─── Provided information ───

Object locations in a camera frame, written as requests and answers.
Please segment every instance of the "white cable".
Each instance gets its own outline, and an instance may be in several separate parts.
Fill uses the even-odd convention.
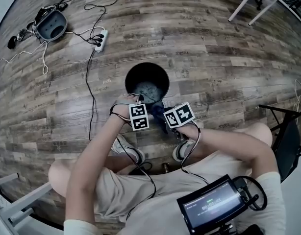
[[[295,103],[293,105],[293,110],[296,111],[296,112],[299,112],[299,106],[301,105],[301,95],[298,96],[297,94],[297,87],[296,87],[296,82],[298,82],[300,85],[301,85],[301,82],[299,80],[295,80],[294,81],[294,92],[296,94],[296,97],[297,97],[297,100],[298,100],[298,103]]]
[[[105,30],[105,28],[104,28],[104,27],[101,27],[101,26],[96,26],[96,27],[94,27],[94,29],[96,29],[96,28],[101,28],[101,29]],[[93,28],[87,29],[87,30],[85,30],[85,31],[83,31],[83,32],[81,32],[81,33],[79,33],[79,35],[82,35],[82,34],[84,34],[85,32],[90,31],[90,30],[92,30],[92,29],[93,29]],[[73,33],[73,32],[65,32],[64,34],[74,34],[74,33]],[[1,58],[0,63],[1,63],[2,60],[4,60],[4,61],[6,61],[7,63],[10,64],[10,63],[12,62],[12,60],[15,59],[16,56],[21,55],[21,54],[23,54],[23,53],[27,53],[27,54],[29,54],[29,55],[32,55],[32,54],[34,54],[35,51],[37,51],[37,50],[39,49],[39,47],[42,46],[44,43],[46,43],[46,46],[45,46],[45,50],[44,50],[42,59],[43,59],[43,64],[44,64],[44,67],[43,67],[43,75],[46,75],[46,74],[48,73],[48,71],[49,71],[49,68],[48,68],[48,66],[46,65],[46,62],[45,62],[45,54],[46,54],[46,50],[47,50],[47,47],[48,47],[48,42],[47,42],[47,41],[43,41],[43,42],[41,43],[41,45],[39,45],[33,52],[28,52],[28,51],[25,51],[25,50],[24,50],[24,51],[22,51],[21,53],[16,54],[13,58],[10,59],[10,61],[6,60],[6,59],[3,57],[3,58]]]

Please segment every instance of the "shoe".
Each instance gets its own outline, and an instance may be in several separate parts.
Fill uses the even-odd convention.
[[[121,145],[123,146],[123,148],[125,149],[125,151],[130,154],[133,155],[136,160],[137,160],[137,164],[140,165],[145,161],[145,154],[140,151],[139,149],[135,148],[133,145],[129,144],[125,138],[118,134],[117,138],[119,139]],[[116,139],[111,147],[111,149],[118,153],[118,154],[122,154],[125,153],[125,151],[122,149],[121,145],[119,144],[118,140]]]
[[[198,126],[198,128],[200,129],[204,128],[204,123],[202,120],[195,119],[193,120],[193,122]],[[182,162],[183,159],[185,158],[186,149],[189,146],[193,145],[194,143],[195,143],[194,140],[188,139],[182,142],[181,144],[179,144],[172,152],[172,158],[177,162]]]

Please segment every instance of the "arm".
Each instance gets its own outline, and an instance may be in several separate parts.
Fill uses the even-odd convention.
[[[137,97],[123,96],[132,99]],[[116,105],[114,112],[128,118],[128,106]],[[66,220],[78,219],[94,224],[94,192],[96,182],[114,140],[125,122],[111,115],[103,128],[87,145],[73,167],[66,196]]]
[[[197,128],[193,125],[182,126],[177,130],[193,140],[198,137]],[[201,129],[199,142],[249,163],[252,167],[253,178],[257,178],[266,172],[278,172],[272,149],[264,142],[248,134]]]

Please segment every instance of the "foot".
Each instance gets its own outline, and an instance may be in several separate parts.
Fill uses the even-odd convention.
[[[127,152],[127,154],[129,154],[130,157],[133,158],[138,165],[142,164],[145,161],[145,154],[142,151],[129,144],[122,135],[118,134],[117,138],[119,139],[125,151],[116,139],[111,147],[114,152],[124,156],[126,156],[125,152]]]
[[[193,122],[198,126],[198,128],[204,128],[204,123],[202,120],[195,119],[193,120]],[[179,144],[172,152],[173,159],[177,162],[182,162],[186,155],[188,155],[188,153],[190,152],[194,143],[194,140],[188,139],[183,143]]]

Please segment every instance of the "black chair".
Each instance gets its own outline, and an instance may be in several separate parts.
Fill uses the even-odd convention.
[[[259,105],[259,107],[271,110],[278,123],[277,126],[271,128],[271,131],[279,129],[272,150],[276,156],[281,181],[283,181],[297,168],[301,156],[301,139],[296,124],[296,119],[301,116],[301,112],[265,105]],[[285,113],[282,123],[279,123],[274,111]]]

───

Work to complete - In the material above, how many lines include the string "Please"? State the number alone.

Exercise result - 5